### Exercise objective:
From the entries below, return exactly the lines beginning at the one that contains "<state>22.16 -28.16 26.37" and ending at the one that contains "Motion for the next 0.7", both of them included, and only those lines.

(Extracted data entries)
---------------

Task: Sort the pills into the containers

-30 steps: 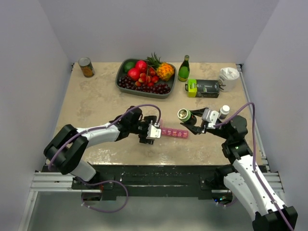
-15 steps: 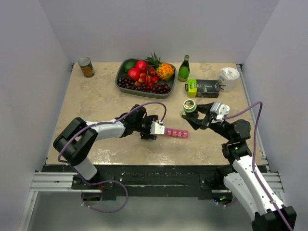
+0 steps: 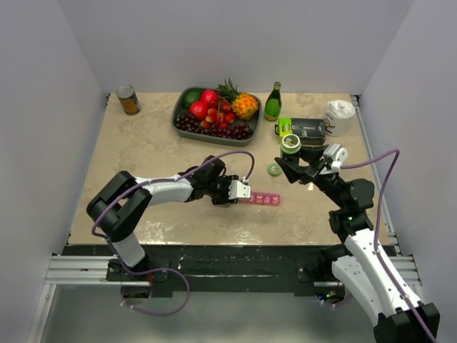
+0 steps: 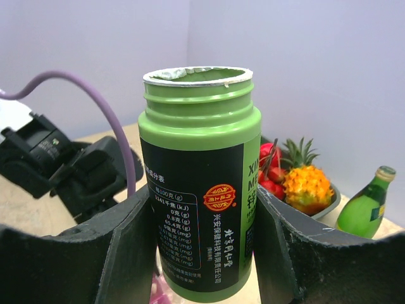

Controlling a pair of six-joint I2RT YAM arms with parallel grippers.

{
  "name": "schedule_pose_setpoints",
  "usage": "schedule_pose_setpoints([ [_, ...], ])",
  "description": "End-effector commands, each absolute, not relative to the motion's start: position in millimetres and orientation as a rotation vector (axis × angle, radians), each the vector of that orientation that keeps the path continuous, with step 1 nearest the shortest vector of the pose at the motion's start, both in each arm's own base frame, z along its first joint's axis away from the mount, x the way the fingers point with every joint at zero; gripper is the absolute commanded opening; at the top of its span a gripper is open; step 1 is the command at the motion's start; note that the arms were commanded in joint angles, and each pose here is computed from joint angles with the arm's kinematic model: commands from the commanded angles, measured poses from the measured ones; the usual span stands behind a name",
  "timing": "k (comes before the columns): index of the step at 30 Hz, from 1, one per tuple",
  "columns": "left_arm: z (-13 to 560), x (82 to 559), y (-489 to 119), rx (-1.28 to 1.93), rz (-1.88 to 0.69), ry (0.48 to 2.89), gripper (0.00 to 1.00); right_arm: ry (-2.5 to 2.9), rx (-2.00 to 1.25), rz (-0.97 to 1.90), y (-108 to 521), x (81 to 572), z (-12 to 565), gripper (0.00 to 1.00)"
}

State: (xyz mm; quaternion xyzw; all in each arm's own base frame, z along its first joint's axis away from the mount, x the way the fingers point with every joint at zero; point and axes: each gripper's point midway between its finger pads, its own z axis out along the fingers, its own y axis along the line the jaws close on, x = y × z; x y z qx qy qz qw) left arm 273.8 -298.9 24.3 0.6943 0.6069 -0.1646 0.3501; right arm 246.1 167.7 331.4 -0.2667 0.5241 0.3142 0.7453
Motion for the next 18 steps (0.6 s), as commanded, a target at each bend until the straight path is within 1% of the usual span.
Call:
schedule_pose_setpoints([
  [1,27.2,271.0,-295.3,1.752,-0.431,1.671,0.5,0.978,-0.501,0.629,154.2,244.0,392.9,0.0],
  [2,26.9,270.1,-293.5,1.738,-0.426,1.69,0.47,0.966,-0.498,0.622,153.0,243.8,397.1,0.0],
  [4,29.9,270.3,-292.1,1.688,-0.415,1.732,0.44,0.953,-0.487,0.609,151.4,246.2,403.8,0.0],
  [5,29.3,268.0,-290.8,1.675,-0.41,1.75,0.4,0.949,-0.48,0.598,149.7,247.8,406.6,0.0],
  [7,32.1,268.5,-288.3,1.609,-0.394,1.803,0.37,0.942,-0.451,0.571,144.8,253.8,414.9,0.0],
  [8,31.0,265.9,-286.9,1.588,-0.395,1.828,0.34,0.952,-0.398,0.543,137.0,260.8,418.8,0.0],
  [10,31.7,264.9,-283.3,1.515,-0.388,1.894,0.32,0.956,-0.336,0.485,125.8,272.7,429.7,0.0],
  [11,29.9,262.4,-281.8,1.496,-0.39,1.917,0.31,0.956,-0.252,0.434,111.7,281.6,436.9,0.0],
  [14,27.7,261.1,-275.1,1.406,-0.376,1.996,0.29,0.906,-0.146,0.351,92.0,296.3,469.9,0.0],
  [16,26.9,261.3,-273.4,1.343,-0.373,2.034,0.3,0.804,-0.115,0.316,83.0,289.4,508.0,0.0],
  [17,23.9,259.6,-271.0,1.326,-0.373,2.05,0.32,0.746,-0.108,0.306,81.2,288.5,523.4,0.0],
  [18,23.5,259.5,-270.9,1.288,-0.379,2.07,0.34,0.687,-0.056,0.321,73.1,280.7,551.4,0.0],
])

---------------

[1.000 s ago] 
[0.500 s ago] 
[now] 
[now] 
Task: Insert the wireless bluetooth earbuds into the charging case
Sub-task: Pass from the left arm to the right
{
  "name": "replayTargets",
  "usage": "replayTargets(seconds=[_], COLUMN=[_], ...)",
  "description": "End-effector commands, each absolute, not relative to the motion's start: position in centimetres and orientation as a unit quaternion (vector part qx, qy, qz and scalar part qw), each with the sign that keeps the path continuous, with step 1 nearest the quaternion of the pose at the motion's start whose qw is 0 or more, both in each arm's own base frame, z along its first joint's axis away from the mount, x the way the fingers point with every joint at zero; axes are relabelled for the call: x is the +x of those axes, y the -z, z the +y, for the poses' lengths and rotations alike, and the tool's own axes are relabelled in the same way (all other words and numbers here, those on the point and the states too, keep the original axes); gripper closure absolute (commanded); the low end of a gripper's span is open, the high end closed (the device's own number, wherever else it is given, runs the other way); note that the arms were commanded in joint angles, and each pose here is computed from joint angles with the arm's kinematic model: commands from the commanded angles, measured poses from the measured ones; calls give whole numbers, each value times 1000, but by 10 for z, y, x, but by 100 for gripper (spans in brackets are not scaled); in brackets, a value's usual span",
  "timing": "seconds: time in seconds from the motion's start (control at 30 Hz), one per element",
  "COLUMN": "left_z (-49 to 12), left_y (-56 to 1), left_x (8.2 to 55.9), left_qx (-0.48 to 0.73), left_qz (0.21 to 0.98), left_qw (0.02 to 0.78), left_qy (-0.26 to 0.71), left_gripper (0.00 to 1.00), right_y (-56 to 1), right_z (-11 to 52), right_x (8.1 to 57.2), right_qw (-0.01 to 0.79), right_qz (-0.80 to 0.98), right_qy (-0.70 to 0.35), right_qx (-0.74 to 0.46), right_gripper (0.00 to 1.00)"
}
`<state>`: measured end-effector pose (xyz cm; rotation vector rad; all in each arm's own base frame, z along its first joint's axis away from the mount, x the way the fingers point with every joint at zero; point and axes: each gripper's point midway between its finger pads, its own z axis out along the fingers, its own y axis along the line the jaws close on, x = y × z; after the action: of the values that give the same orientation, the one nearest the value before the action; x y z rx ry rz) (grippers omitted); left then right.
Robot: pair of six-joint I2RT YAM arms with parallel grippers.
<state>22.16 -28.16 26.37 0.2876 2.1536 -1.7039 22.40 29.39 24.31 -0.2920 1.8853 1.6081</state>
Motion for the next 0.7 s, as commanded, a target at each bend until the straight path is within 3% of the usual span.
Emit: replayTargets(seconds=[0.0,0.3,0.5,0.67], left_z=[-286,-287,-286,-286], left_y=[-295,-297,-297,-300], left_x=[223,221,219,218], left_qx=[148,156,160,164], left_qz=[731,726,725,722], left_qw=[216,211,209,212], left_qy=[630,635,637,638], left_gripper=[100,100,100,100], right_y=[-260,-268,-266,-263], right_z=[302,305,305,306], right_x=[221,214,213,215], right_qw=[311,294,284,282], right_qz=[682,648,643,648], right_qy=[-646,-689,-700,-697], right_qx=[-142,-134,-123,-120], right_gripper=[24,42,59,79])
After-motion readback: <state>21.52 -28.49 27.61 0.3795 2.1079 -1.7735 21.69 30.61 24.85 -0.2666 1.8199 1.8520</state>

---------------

### Response for this exercise:
<state>22.16 -28.16 26.37 0.2876 2.1536 -1.7039 22.40 29.39 24.31 -0.2920 1.8853 1.6081</state>
Motion for the next 0.7 s, as commanded, a target at each bend until the straight path is within 3% of the usual span.

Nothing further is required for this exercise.